En torno a mí estoy viendo tu cintura de niebla
y tu silencio acosa mis horas perseguidas,
y eres tú con tus brazos de piedra transparente
donde mis besos anclan y mi húmeda ansia anida.

Ah tu voz misteriosa que el amor tiñe y dobla
en el atardecer resonante y muriendo!
Así en horas profundas sobre los campos he visto
doblarse las espigas en la boca del viento.

Pablo Neruda - Poema 2

Poema 2



En su llama mortal la luz te envuelve.
Absorta, pálida doliente, así situada
contra las viejas hélices del crepúsculo
que en torno a ti da vueltas.

Muda, mi amiga,
sola en lo solitario de esta hora de muertes
y llena de las vidas del fuego,
pura heredera del día destruido.

Del sol cae un racimo en tu vestido oscuro.
De la noche las grandes raíces
crecen de súbito desde tu alma,
y a lo exterior regresan las cosas en ti ocultas,
de modo que un pueblo pálido y azul
de ti recién nacido se alimenta.

Oh grandiosa y fecunda y magnética esclava
del círculo que en negro y dorado sucede:
erguida, trata y logra una creación tan viva
que sucumben sus flores, y llena es de tristeza.

Pablo Neruda - Poema 1

Poema 1


Cuerpo de mujer, blancas colinas, muslos blancos,
te pareces al mundo en tu actitud de entrega.
Mi cuerpo de labriego salvaje te socava
y hace saltar el hijo del fondo de la tierra.
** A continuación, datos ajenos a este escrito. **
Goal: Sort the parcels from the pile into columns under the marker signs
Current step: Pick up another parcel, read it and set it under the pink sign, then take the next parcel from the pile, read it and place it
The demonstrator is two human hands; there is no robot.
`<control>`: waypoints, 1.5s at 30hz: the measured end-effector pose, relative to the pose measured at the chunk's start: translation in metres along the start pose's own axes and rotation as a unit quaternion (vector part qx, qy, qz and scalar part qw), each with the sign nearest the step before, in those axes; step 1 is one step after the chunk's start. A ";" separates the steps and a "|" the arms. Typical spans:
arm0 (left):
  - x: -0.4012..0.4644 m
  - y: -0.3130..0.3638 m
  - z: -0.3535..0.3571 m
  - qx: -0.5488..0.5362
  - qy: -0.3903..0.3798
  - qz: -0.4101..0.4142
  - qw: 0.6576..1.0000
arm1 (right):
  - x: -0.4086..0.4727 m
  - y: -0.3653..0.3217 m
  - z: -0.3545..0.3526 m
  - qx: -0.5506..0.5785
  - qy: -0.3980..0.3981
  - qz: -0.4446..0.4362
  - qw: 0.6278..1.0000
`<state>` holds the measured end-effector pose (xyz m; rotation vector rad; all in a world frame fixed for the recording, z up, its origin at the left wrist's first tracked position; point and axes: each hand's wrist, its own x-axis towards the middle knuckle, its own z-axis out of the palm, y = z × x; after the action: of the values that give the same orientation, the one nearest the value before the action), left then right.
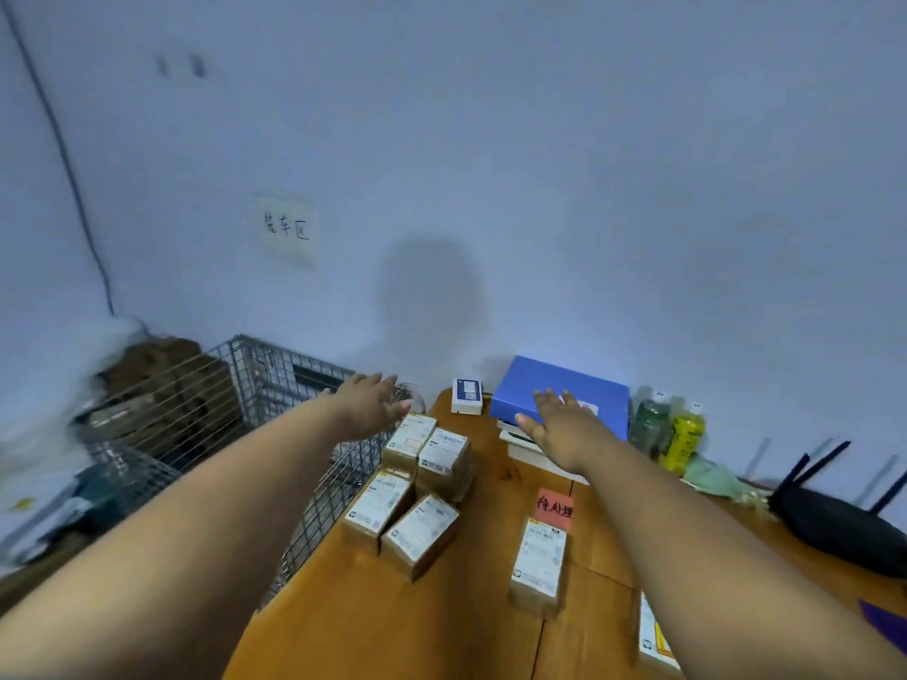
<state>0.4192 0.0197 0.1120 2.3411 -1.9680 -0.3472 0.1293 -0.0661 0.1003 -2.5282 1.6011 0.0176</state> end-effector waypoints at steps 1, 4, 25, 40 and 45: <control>-0.007 -0.007 0.003 -0.003 -0.005 -0.006 1.000 | 0.000 -0.006 0.004 0.001 -0.003 -0.006 1.000; -0.027 -0.028 0.010 -0.020 -0.019 -0.033 0.999 | 0.001 -0.028 0.016 0.007 -0.022 -0.026 0.999; 0.084 -0.178 0.105 -0.027 -0.183 0.005 0.983 | 0.104 -0.161 0.167 0.058 -0.126 0.017 0.990; 0.134 -0.193 0.231 -0.079 -0.281 0.019 0.956 | 0.143 -0.195 0.282 0.024 -0.217 0.075 0.973; 0.135 -0.180 0.250 -0.137 -0.272 -0.004 0.953 | 0.149 -0.199 0.314 0.047 -0.172 0.120 0.977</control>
<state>0.5610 -0.0562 -0.1830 2.2301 -1.9300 -1.2950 0.3949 -0.0753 -0.1995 -2.1037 1.7006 0.3750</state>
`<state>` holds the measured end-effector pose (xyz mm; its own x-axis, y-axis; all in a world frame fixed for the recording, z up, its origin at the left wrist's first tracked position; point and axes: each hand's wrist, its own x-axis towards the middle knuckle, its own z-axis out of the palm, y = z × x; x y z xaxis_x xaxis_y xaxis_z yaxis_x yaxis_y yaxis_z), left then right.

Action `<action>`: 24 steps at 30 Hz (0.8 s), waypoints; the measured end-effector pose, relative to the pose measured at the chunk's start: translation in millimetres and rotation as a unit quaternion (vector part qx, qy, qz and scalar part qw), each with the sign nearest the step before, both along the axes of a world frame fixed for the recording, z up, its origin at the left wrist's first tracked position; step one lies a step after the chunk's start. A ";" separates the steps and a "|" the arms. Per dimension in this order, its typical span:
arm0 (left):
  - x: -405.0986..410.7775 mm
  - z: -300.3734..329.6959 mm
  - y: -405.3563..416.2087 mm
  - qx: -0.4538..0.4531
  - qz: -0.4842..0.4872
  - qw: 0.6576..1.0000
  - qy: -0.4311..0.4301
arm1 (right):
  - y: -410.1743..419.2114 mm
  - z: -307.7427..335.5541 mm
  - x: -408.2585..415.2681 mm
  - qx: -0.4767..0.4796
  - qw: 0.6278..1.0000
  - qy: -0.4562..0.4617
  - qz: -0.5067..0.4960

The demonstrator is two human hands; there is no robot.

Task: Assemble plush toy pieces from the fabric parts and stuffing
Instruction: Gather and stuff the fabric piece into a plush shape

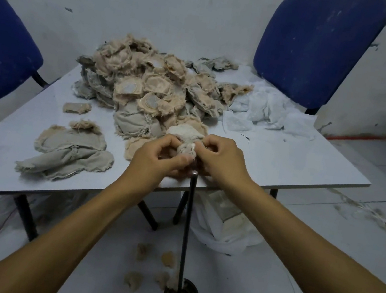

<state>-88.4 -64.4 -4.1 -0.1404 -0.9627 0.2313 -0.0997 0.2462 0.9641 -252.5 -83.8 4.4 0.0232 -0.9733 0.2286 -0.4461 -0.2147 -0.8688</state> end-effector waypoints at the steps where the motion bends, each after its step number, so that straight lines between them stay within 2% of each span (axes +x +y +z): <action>1: 1.2 1.3 -0.7 0.011 0.001 1.000 0.022 | 0.4 1.4 -3.1 0.020 0.999 -0.031 0.033; 3: 2.0 3.7 -1.1 0.024 0.008 0.998 0.053 | 4.4 3.4 -9.0 0.068 0.985 -0.119 0.109; 5: 1.2 4.9 -0.6 0.028 0.017 0.996 0.082 | 9.7 1.7 -10.8 0.085 0.973 -0.147 0.154; 10: -12.9 6.1 -3.5 -0.004 0.088 0.995 0.050 | 19.7 -9.1 -4.8 -0.035 0.996 -0.018 0.082; 14: -16.8 6.9 -8.6 0.000 0.112 0.993 0.035 | 16.0 -6.3 -1.6 -0.031 0.998 -0.028 0.057; 17: -11.3 6.2 -13.1 0.016 0.081 0.996 0.036 | 11.9 -1.4 -5.0 0.016 0.992 -0.108 0.065; 24: 1.4 1.5 -6.3 0.043 -0.015 0.997 0.056 | 5.3 -1.3 -2.9 0.046 0.990 -0.126 0.036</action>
Fui solo como un túnel. De mí huían los pájaros
y en mí la noche entraba su invasión poderosa.
Para sobrevivirme te forjé como un arma,
como una flecha en mi arco, como una piedra en mi honda.

Pero cae la hora de la venganza, y te amo.
Cuerpo de piel, de musgo, de leche ávida y firme.
Ah los vasos del pecho! Ah los ojos de ausencia!
Ah las rosas del pubis! Ah tu voz lenta y triste!

Cuerpo de mujer mía, persistiré en tu gracia.
Mi sed, mi ansia sin límite, mi camino indeciso!
Oscuros cauces donde la sed eterna sigue,
y la fatiga sigue, y el dolor infinito.